WORK INSTRUCTION: How many separate lines of the data contain "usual"? Give the count and nothing else.

Records excerpted from a collection:
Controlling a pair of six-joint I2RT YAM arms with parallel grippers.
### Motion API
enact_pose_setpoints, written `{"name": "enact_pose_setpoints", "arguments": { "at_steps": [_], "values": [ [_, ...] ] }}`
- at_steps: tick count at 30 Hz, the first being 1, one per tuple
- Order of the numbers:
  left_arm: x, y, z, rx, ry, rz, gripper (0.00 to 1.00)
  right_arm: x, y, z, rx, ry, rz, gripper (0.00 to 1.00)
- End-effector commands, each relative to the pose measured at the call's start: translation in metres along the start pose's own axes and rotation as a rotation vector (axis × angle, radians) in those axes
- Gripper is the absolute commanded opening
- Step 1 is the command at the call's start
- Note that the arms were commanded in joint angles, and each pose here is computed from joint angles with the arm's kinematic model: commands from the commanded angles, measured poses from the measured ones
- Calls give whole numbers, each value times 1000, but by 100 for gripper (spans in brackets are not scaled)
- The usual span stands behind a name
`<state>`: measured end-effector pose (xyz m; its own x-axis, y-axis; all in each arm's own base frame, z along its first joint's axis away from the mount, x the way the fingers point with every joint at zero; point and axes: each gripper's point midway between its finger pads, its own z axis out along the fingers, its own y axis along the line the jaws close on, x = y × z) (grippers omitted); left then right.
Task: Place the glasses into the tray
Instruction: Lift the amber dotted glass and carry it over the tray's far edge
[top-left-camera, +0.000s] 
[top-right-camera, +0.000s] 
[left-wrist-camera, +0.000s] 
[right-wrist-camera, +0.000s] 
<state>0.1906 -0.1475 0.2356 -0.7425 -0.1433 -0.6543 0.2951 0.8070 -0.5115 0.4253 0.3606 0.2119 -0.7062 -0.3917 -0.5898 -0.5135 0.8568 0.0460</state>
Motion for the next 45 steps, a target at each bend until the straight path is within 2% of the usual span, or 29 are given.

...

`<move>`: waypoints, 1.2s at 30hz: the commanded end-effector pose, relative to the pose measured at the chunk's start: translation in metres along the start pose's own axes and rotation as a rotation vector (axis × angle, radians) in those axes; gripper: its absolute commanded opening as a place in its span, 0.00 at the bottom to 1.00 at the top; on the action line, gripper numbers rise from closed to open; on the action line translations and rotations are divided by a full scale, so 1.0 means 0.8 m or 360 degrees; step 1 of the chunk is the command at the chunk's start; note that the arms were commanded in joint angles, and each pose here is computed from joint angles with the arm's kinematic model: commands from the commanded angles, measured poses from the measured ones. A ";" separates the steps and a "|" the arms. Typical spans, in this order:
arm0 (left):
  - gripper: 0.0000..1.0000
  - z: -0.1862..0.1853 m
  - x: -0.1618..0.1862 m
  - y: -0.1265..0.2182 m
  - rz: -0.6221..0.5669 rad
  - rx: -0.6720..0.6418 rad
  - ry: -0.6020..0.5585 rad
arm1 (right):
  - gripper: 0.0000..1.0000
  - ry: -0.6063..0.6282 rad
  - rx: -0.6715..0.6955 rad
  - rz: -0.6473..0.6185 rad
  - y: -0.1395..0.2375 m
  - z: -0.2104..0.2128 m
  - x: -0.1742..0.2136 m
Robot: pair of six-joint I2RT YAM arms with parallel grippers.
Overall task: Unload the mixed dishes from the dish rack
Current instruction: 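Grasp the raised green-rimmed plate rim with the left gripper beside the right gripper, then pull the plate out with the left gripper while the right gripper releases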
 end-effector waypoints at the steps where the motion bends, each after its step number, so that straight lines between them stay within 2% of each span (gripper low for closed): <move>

ANSWER FOR THE TASK: 2